From the entries below, copy exactly the lines from the one that contains "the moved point" through the one that contains "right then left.", both included, and only those.

**Recorded data**
=======
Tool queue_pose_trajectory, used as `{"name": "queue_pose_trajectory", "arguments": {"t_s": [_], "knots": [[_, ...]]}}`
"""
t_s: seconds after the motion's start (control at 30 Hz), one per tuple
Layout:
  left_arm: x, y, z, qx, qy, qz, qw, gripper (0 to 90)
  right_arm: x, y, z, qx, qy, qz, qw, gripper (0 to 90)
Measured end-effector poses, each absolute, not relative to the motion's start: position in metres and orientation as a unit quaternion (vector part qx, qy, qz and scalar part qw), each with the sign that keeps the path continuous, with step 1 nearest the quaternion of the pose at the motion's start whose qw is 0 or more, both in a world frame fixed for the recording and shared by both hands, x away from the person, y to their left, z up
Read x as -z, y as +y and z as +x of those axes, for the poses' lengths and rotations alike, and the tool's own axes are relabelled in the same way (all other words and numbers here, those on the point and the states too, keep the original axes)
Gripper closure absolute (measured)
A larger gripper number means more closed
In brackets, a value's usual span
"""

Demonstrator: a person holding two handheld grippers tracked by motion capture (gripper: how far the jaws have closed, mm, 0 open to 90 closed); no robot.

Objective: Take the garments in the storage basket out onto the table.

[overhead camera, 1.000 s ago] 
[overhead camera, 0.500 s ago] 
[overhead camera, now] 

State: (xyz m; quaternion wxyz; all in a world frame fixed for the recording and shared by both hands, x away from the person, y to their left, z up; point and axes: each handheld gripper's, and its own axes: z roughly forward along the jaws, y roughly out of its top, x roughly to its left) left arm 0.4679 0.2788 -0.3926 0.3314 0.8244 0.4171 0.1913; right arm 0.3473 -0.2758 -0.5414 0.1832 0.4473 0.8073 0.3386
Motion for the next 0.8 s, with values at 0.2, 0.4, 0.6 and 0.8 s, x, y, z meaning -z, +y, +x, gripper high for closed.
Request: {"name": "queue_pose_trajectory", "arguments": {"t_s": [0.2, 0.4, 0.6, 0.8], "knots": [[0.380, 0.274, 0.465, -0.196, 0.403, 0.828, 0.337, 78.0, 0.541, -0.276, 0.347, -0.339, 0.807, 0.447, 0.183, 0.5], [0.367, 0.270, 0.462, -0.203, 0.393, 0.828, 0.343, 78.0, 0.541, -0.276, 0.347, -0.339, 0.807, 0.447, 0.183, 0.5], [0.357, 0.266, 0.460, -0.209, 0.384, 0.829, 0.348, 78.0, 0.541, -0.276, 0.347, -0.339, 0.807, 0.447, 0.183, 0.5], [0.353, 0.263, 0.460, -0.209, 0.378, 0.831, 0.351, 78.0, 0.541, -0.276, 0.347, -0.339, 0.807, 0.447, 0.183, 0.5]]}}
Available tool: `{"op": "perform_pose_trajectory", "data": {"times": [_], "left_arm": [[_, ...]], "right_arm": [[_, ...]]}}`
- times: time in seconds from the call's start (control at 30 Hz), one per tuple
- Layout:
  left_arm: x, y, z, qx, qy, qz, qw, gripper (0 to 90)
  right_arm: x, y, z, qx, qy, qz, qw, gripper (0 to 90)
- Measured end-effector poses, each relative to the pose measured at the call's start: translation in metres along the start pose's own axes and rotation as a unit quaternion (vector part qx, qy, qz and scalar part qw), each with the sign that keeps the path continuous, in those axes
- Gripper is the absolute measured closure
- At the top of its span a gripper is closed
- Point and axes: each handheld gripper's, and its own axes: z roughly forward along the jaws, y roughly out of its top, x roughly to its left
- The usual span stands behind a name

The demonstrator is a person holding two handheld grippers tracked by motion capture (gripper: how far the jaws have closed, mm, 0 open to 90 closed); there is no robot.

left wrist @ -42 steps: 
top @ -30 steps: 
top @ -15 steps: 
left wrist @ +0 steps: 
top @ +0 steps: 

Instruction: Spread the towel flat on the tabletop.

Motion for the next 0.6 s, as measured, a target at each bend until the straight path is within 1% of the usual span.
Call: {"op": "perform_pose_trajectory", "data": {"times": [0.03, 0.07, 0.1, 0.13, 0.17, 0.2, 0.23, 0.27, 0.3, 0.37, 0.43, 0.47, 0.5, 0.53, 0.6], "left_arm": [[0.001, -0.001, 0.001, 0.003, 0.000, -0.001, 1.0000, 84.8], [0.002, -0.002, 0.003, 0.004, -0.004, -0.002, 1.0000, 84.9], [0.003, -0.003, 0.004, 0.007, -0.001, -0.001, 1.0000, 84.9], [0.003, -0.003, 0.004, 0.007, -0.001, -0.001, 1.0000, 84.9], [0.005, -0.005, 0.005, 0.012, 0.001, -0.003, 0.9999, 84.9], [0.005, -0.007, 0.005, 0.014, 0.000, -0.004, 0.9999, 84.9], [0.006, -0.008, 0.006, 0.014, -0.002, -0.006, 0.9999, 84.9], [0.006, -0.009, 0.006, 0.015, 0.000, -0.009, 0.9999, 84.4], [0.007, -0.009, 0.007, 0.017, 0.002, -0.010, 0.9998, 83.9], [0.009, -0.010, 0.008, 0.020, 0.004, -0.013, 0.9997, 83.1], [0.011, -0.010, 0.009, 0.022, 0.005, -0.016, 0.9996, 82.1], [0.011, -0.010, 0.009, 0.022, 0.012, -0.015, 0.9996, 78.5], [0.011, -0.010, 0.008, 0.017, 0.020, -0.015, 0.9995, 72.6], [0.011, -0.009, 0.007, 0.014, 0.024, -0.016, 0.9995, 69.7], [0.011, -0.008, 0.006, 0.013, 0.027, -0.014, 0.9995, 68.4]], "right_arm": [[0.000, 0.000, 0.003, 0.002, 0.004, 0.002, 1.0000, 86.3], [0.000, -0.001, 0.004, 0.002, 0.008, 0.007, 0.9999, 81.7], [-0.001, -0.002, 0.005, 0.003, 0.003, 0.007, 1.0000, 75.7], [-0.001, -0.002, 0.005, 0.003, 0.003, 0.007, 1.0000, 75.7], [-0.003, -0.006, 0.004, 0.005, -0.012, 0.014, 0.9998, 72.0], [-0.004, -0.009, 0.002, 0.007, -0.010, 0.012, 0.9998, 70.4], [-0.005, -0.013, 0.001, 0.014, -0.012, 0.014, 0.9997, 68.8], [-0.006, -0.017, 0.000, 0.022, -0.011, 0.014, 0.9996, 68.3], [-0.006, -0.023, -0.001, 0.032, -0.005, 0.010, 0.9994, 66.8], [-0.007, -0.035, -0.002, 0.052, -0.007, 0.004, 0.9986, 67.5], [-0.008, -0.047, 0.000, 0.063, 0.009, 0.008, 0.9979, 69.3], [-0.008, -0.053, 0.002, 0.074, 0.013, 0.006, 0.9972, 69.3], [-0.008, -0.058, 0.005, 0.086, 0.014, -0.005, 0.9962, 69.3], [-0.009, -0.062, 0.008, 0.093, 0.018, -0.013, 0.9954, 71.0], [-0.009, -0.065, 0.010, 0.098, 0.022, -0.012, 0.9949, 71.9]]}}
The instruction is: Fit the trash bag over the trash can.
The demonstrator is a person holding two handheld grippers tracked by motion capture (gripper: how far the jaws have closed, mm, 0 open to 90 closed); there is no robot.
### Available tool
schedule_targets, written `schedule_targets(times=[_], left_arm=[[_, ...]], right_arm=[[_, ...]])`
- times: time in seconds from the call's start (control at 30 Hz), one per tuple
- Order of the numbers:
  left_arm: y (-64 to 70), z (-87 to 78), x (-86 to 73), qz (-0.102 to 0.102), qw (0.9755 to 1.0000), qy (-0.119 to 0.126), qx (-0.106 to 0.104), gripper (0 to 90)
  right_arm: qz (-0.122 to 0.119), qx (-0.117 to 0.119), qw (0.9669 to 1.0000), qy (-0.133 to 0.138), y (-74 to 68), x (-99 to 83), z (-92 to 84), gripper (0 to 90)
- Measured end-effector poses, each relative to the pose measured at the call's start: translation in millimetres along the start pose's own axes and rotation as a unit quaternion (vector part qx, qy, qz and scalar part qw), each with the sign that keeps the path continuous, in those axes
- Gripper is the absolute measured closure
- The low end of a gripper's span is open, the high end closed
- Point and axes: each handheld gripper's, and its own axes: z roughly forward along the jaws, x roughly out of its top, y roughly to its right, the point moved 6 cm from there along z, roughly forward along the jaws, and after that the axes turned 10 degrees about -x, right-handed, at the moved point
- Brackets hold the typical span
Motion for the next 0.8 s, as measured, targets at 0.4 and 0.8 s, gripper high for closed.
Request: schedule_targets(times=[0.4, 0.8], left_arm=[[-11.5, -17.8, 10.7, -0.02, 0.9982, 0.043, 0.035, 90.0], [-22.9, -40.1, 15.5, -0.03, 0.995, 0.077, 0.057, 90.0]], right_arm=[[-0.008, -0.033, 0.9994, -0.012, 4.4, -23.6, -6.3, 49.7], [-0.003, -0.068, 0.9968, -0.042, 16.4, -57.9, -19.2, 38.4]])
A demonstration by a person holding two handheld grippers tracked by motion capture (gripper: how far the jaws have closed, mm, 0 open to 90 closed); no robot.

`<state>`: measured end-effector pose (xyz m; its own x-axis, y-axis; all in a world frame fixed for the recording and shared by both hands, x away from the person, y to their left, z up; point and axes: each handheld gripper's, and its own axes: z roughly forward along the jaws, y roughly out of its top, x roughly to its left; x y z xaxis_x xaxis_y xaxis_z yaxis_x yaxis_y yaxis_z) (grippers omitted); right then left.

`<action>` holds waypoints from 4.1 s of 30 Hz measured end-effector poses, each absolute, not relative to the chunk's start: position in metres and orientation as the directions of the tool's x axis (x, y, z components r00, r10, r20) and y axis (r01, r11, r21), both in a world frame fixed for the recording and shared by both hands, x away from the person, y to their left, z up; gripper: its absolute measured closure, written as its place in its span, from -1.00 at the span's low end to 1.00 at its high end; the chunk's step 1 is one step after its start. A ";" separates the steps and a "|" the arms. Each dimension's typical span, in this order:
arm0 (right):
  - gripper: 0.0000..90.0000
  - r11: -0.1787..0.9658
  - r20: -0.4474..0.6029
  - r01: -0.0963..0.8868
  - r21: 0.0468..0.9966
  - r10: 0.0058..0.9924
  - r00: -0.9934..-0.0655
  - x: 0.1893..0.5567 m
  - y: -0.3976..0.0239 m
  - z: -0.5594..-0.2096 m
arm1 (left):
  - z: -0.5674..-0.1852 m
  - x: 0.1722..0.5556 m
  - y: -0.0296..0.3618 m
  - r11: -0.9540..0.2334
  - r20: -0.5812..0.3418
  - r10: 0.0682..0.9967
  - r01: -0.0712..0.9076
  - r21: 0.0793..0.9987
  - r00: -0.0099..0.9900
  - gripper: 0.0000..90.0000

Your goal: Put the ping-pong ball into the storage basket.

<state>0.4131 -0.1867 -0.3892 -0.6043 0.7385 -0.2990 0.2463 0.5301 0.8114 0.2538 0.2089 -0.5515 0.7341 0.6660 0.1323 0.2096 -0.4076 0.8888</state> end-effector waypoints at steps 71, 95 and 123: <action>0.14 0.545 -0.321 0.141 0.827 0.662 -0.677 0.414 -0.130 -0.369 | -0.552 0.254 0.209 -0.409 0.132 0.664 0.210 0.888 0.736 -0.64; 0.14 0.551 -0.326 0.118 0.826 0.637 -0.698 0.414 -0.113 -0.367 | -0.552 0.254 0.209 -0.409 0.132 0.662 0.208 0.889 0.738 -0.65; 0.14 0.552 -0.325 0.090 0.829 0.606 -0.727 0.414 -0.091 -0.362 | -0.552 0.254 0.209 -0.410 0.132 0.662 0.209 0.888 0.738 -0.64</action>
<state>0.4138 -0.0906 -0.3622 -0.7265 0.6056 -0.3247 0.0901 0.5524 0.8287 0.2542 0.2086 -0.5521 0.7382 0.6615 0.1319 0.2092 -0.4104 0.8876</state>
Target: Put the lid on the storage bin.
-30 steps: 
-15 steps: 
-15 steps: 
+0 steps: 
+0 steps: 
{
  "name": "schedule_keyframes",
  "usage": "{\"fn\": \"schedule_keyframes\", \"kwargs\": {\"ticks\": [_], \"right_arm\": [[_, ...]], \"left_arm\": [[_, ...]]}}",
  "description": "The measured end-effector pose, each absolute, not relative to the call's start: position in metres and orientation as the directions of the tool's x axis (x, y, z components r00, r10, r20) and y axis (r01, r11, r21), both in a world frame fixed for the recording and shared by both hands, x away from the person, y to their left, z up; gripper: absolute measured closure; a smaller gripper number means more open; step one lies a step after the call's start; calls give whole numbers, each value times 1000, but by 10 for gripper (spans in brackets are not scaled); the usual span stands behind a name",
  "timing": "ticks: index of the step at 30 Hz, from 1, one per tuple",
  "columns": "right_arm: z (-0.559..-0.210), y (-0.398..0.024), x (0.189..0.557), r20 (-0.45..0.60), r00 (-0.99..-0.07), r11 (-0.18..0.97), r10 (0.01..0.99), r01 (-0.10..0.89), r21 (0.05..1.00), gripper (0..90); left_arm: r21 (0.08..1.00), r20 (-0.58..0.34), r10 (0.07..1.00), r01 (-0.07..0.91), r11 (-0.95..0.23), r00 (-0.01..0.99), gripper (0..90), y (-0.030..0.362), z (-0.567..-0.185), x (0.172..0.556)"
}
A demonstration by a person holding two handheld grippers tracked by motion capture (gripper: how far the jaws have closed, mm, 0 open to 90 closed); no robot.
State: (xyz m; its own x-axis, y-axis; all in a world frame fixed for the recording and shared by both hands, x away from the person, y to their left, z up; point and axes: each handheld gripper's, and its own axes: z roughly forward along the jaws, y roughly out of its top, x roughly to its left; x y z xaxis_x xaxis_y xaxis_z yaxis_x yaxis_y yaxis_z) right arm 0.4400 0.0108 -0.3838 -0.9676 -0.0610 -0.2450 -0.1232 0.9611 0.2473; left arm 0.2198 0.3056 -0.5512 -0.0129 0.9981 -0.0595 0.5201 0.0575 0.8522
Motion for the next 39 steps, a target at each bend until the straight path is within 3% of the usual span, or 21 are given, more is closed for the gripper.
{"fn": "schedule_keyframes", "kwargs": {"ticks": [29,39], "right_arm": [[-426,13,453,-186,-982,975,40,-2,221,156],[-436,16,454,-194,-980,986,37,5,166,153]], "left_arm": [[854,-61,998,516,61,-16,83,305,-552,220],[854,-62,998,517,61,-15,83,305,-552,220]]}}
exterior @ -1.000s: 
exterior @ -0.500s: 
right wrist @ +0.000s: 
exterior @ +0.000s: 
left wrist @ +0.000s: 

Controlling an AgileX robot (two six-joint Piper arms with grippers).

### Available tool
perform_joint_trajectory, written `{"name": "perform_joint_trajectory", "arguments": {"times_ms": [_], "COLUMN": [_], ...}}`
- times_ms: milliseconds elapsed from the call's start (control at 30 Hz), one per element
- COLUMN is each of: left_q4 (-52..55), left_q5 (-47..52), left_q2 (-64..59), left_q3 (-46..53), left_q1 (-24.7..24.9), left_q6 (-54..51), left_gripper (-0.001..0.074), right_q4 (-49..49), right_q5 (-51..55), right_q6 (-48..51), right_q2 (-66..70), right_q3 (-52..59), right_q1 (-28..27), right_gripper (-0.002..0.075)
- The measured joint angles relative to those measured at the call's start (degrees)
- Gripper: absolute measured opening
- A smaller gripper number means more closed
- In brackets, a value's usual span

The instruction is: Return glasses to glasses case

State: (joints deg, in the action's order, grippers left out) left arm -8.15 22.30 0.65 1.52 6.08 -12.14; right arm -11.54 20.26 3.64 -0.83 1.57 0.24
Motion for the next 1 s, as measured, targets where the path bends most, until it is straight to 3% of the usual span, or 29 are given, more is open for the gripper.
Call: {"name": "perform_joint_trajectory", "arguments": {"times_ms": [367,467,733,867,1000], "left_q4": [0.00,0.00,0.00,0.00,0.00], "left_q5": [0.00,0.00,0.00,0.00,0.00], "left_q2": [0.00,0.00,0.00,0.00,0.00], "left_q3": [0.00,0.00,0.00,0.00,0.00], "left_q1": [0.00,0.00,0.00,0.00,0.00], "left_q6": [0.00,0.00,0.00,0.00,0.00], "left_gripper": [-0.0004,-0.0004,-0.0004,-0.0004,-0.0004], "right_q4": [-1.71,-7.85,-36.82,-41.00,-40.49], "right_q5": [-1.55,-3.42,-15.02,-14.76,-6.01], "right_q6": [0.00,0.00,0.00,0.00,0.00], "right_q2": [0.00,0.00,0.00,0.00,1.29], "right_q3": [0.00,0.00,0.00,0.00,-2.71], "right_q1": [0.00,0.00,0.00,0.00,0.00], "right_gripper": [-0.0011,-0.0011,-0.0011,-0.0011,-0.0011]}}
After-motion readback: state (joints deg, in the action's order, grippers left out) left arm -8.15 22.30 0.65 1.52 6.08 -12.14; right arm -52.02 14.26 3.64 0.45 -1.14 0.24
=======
**Answer for the task**
- Point and axes: each handheld gripper's, and its own axes: z roughly forward along the jaws, x roughly out of its top, y roughly to its right, the point moved 6 cm from there along z, roughly forward along the jaws, and after that the axes turned 10 degrees about -x, right-handed, at the moved point
- Brackets hold the typical span
Motion for the next 0.8 s, as measured, targets at 0.4 and 0.8 s, gripper high for closed.
Request: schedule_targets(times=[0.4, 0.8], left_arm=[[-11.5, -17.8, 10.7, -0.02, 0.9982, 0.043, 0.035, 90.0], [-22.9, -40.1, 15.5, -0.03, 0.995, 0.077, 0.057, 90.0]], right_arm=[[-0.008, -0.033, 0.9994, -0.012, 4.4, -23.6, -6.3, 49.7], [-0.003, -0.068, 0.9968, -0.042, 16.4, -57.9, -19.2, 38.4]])
A demonstration by a person holding two handheld grippers tracked by motion capture (gripper: how far the jaws have closed, mm, 0 open to 90 closed); no robot.

`<state>`: measured end-effector pose (xyz m; its own x-axis, y-axis; all in a world frame fixed for the recording and shared by both hands, x away from the person, y to their left, z up; point and axes: each handheld gripper's, and its own axes: z roughly forward along the jaws, y roughly out of its top, x roughly to its left; x y z xaxis_x xaxis_y xaxis_z yaxis_x yaxis_y yaxis_z) (grippers omitted); right then left.

The response has been given in full.